Sayın Başkanım, bir uğultu var, arkadaşlar herhâlde yoklamaya gelmişler, çıkamadılar gibi arkalardan ama.
Bakın -diyorum ki tekraren, sizin Cumhurbaşkanınıza diyorum- diyor ki: "Faizleri düşürmeyenler vatan hainidir." "Peki, yükseltenler nedir?" diyorum. Kendisinin açıklamasından sonra faizler yükselmiş, bir. "Faiz lobisi" diyor, ben şimdi buradan soruyorum...
ALİM IŞIK (Kütahya) - Döviz lobisini sor, döviz lobisini.

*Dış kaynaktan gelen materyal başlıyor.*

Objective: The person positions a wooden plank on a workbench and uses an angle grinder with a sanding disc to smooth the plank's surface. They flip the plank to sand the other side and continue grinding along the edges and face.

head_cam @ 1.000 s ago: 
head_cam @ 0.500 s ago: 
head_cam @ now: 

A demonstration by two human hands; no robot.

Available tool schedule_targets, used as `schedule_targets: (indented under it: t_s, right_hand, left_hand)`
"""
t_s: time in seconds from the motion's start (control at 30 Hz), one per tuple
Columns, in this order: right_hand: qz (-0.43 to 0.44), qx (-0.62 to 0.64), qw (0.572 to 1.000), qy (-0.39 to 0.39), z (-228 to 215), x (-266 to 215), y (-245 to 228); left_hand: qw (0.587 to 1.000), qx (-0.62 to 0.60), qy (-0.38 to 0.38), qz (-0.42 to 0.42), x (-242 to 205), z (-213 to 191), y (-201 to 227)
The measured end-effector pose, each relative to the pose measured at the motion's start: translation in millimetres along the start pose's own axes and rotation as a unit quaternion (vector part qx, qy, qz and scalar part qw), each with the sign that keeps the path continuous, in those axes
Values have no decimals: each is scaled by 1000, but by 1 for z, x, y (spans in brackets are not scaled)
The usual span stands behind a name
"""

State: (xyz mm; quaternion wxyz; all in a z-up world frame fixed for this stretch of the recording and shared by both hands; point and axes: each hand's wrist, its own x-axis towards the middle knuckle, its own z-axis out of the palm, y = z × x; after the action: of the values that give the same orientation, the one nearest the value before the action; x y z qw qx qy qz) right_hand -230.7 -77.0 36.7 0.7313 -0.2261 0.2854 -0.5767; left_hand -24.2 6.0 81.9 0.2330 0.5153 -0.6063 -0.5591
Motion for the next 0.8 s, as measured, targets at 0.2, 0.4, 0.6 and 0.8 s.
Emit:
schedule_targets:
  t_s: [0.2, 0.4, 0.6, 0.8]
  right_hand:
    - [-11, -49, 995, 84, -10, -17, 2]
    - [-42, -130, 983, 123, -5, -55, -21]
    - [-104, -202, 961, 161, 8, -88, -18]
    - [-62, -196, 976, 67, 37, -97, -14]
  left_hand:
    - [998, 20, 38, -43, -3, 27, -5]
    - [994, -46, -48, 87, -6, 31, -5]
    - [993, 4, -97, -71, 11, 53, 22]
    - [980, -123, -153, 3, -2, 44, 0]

MEHMET GÜNAL (Devamla) - Döviz lobisi kim? Sayın Erdoğan'ın ve ailesinin ne kadar döviz hesabı var? Daha doğrusu, kayıtlı olmayan, sıfırlanamayan dövizler nereye gitti? Dövizdeki 1 birimlik artıştan Erdoğan ailesi ne kadar kâr elde ediyor? Acaba bilerek mi bunları yapıyor? Çünkü her seferinde dolar yükseliyor. Ne zaman Tayyip Erdoğan konuşsa dolar metre gibi anında tekrar çıkıyor. Şimdi, biz kendisine "döviz lobisi" mi diyeceğiz? Ne oldu o eurolar, dolarlar? Biliyorsunuz, kutularda sıfırlandı,(x) sıfırlanamadı, 30 milyoncuk kaldı, bunun gerisi ne oldu, gerçekten anlamıyoruz.
Bakın, değerli arkadaşlar, şimdi, Sayın Cumhurbaşkanının konuşması millete çok pahalıya mal oluyor, kendisi kâr ediyor, ailesi kâr ediyor, faiz lobisi doğru, kâr ediyor, döviz lobisi kâr ediyor ama sadece kasımdan bu yana özel sektörün borcuna baktığınız zaman toplamda 82 milyar TL'ye yakın kur zararı yazılmış. Şimdi, arkadaşlar, bakıyorsunuz, sadece son üç haftada borç stokundan dolayı 71 milyar TL'lik maliyet artışı var.
Peki, sürekli olarak oran veriyorsunuz. Sizin döneminizde faize ne kadar para ödendi? Dış borç 129'ken ödediğimiz para bellidir, dış borç 400'ken ödediğiniz para, o sürekli olarak suçladığınız hükûmetler döneminden 2-3 kat fazla, her yıl 55-60 milyar faiz ödüyoruz. Kime gidiyor? Yani şimdi "Faizi düşürdük." derken düşürdünüz mü, ödediğiniz faiz parası... Sayın Erdoğan, kendisi Gezi olaylarında itiraf etmedi mi arkadaşlar? Hepiniz hatırlamıyor musunuz? "'Sizin döneminizde 5 kat zengin olduk.' diyenler..." diye başladı cümle, "Şimdi bize karşı çıkıyorlar." dedi. "Peki, bunlar hangi dönemde 5 kat zengin olmuşlar?" diyorum; AKP hükûmetleri döneminde. Kimmiş faiz lobisi?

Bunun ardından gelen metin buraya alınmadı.